Goldman Sachs London officeImage copyright
Getty Images

Image caption

Goldman Sachs’ European headquarters is currently in London

Goldman Sachs will move jobs away from London and bulk up its European presence by “hundreds of people”, a senior executive has said.

The US bank’s European chief executive, Richard Gnodde, said it would begin the process before the UK leaves the European Union.

He indicated the bank would bolster its presence in other European cities over the next 18 months.

Other London banks have already said they would move jobs after Brexit.

It was confirmed on Monday that Prime Minister Theresa May will officially notify the EU next Wednesday that the UK is leaving.

If all goes according to the two-year negotiations allowed for in the official timetable, Brexit should happen in March 2019.

Financial hub

But Mr Gnodde told CNBC that Goldman Sachs would not wait until the end of the Brexit talks to “execute on its contingency plans”.

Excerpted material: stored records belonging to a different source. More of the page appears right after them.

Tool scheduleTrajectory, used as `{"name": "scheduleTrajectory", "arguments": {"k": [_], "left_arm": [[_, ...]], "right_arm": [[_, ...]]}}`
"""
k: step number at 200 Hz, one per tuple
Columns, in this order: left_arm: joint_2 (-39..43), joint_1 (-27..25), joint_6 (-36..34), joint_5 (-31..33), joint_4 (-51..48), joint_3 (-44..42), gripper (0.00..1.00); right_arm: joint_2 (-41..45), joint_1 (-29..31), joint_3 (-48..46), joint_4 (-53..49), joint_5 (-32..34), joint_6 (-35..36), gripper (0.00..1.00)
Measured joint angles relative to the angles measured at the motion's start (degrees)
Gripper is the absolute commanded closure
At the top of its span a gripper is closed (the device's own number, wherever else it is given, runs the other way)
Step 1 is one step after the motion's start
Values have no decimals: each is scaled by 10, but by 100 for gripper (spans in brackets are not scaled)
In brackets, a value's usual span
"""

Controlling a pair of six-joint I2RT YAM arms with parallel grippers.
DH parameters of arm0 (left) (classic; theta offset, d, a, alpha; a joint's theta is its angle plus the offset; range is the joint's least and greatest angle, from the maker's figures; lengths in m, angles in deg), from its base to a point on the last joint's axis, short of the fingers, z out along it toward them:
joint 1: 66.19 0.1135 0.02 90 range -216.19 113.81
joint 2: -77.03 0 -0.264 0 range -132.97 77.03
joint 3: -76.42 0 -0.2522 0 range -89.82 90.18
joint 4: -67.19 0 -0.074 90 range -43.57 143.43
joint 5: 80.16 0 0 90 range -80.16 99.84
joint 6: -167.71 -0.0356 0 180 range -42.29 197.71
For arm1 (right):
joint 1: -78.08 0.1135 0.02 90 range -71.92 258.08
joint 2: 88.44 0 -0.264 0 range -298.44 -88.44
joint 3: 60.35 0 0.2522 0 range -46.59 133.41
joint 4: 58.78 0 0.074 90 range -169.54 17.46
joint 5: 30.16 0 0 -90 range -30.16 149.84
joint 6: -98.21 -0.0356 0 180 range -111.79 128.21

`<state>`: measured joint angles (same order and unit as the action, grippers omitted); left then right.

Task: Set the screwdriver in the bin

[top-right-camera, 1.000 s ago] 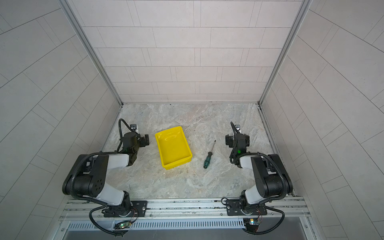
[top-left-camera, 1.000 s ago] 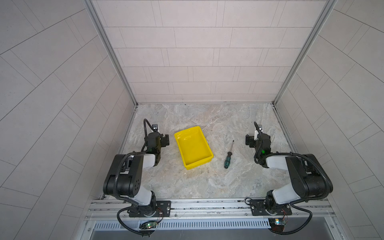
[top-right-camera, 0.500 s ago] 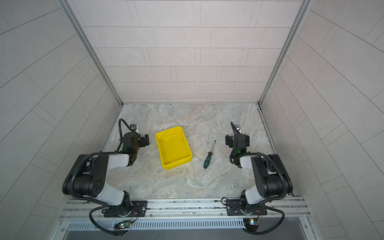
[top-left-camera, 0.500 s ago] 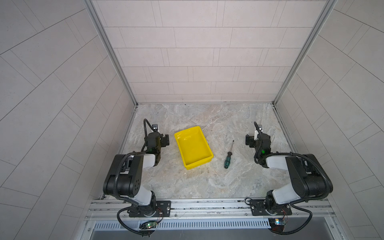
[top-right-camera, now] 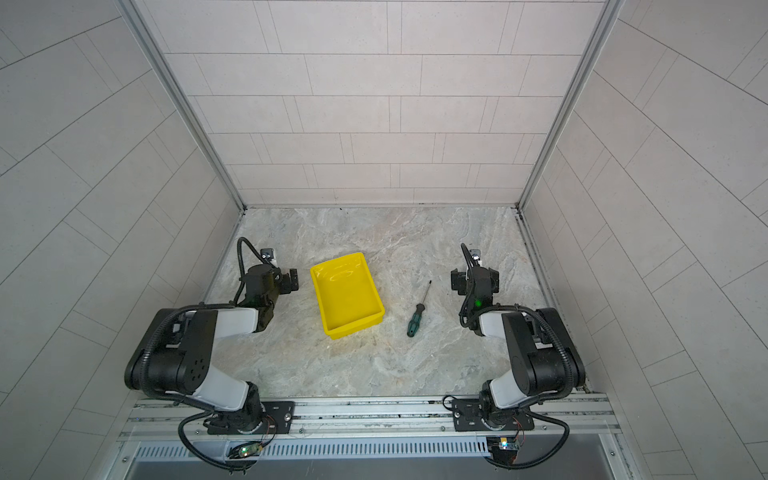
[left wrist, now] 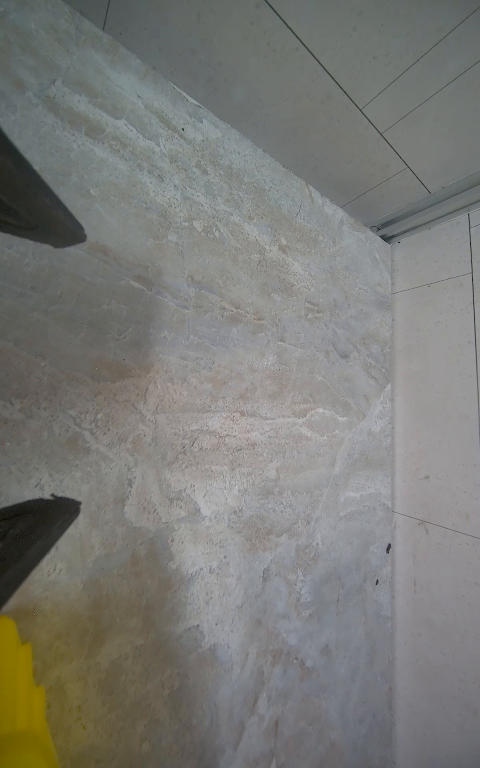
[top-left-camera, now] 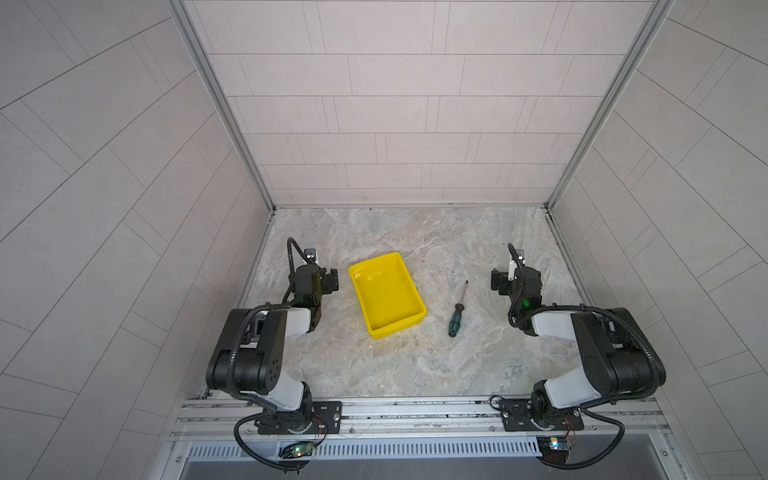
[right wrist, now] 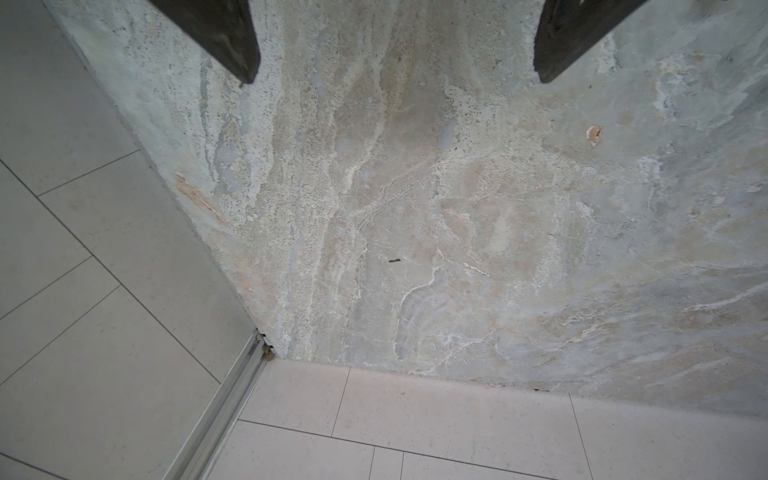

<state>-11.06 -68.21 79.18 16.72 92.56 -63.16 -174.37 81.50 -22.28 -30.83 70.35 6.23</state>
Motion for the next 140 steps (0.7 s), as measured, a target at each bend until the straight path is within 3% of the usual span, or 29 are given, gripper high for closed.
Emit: {"name": "scheduleTrajectory", "arguments": {"k": [102,119,140], "left_arm": [[6,0,2,5,-7,0,0],[28,0,7,10,-100,34,0],[39,-3,31,2,-256,156,0]], "right_arm": [[4,-3,5,-21,-2,-2,0],[33,-2,37,-113,-3,-13,0],[92,-3,98,-215,-18,-41,1]]}}
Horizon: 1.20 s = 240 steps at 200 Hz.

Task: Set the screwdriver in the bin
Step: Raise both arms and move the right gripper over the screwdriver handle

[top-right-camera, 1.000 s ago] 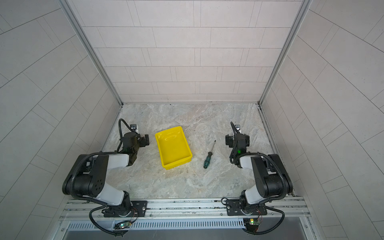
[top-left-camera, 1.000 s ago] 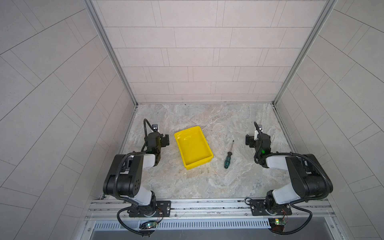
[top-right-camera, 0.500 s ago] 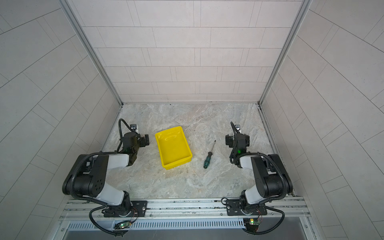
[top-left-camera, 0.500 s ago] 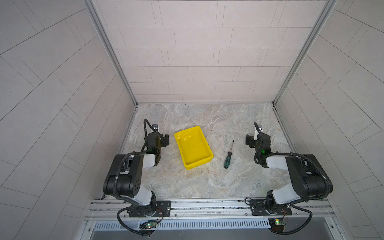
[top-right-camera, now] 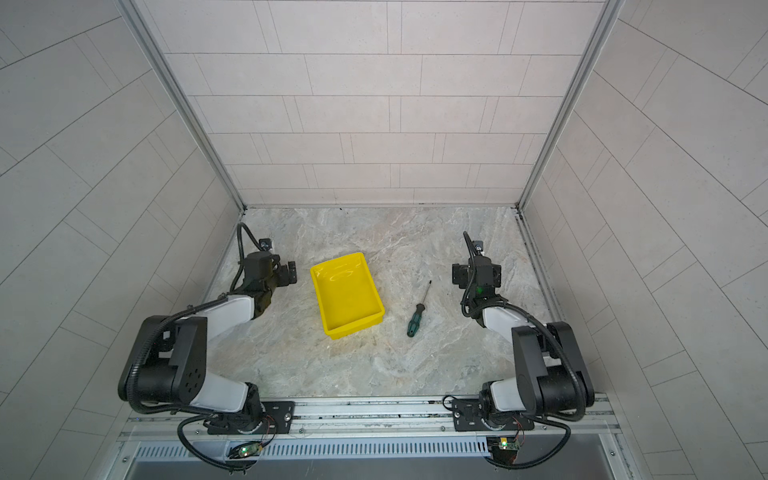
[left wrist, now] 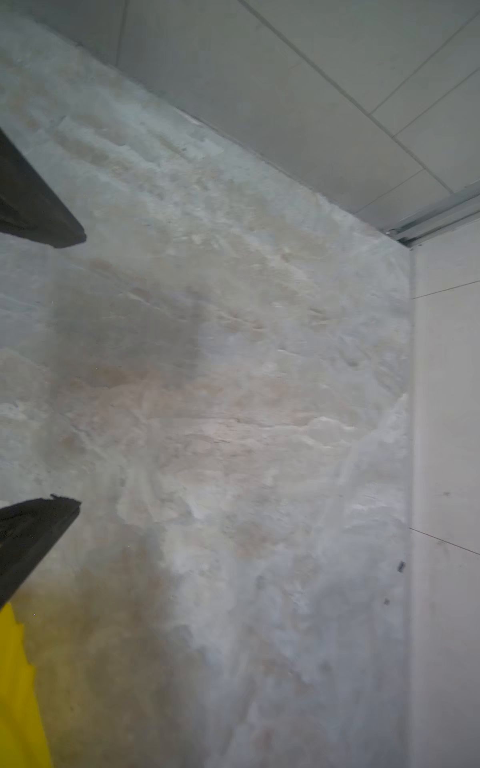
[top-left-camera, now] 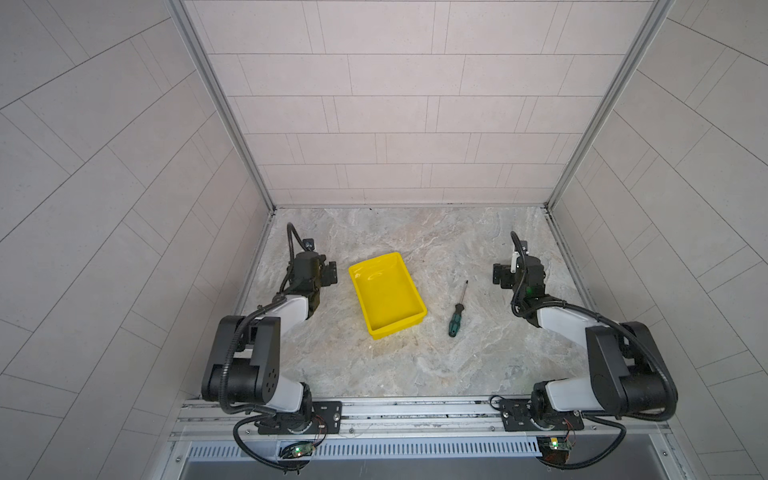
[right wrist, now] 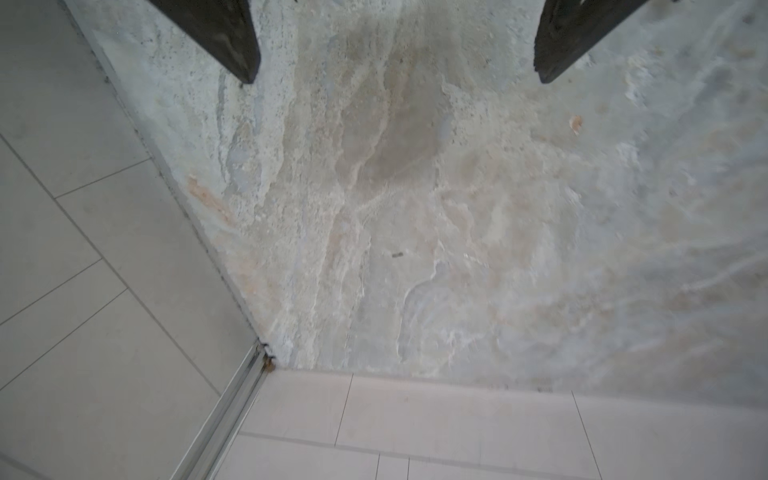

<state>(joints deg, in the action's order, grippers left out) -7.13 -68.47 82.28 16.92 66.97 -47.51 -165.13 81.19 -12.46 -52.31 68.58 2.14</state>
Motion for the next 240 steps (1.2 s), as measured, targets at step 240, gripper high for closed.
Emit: {"name": "scheduleTrajectory", "arguments": {"k": [240], "left_arm": [[105,-88,44,-30,-555,311,0]], "right_arm": [[18,272,95,-461,-78,-364,17]]}}
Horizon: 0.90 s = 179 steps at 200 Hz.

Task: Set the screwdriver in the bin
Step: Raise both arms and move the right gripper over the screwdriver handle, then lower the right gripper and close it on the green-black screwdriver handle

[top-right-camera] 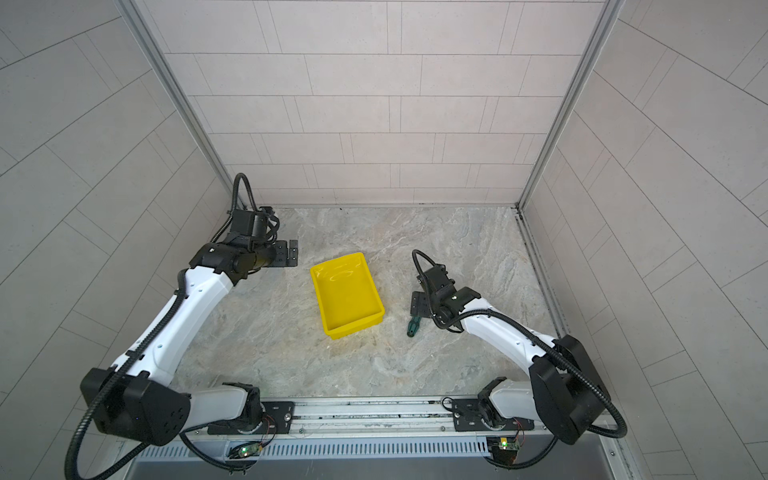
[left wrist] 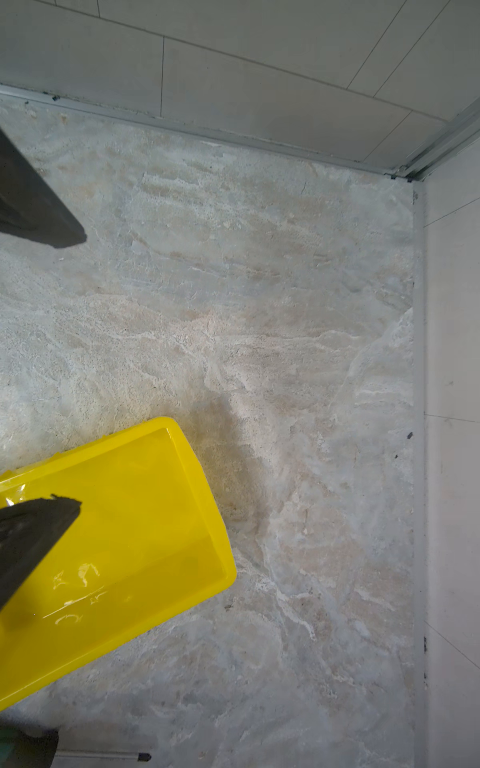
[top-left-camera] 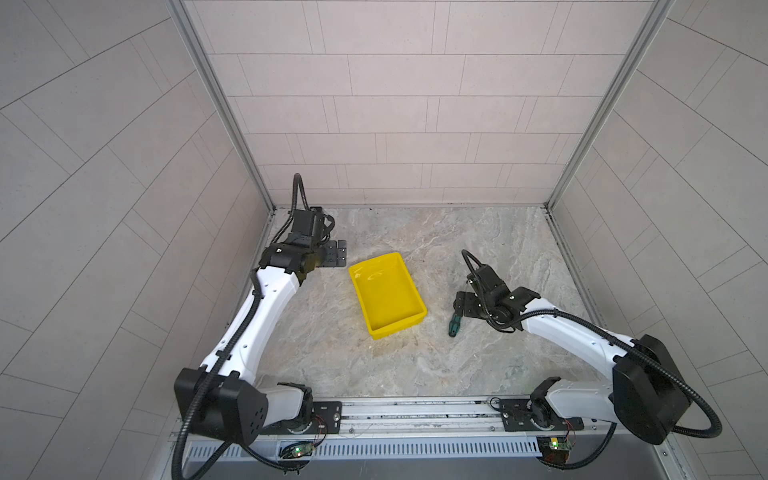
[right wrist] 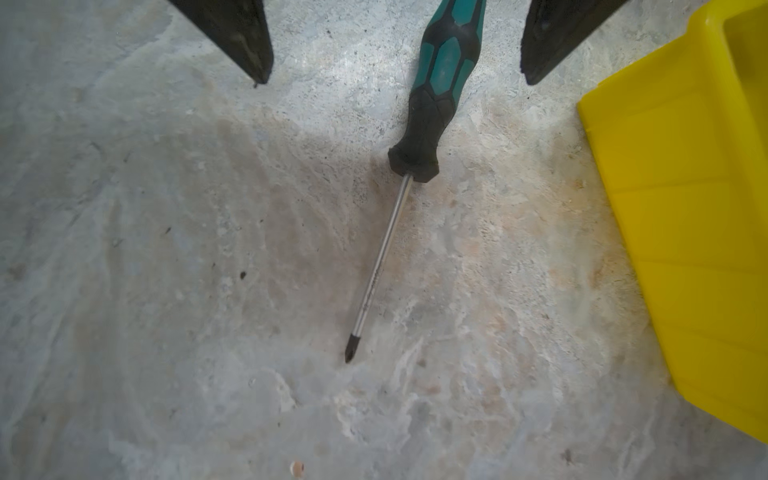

He said the bank would both “hire people inside of Europe itself” and have “some movement” from the UK.

“This is in the hundreds of people as opposed to anything greater than that,” he added.

The company, which is in the process of building a new office in London, would not comment on whether that would result in a net reduction of workers in the UK.

In February, Goldman confirmed it was closing a London hedge fund office and moving staff to the US, but denied it had anything to do with Brexit.

Another senior executive at the bank said last week that London would remain a significant financial hub after Brexit.

The City of London has a “long history” as a financial centre, which will be difficult for European cities like Frankfurt to challenge, Andrew Wilson, the regional boss of Goldman Sachs Asset Management, told the BBC.

Earlier this year, HSBC and UBS confirmed that some staff would definitely have to move abroad when the UK left the EU.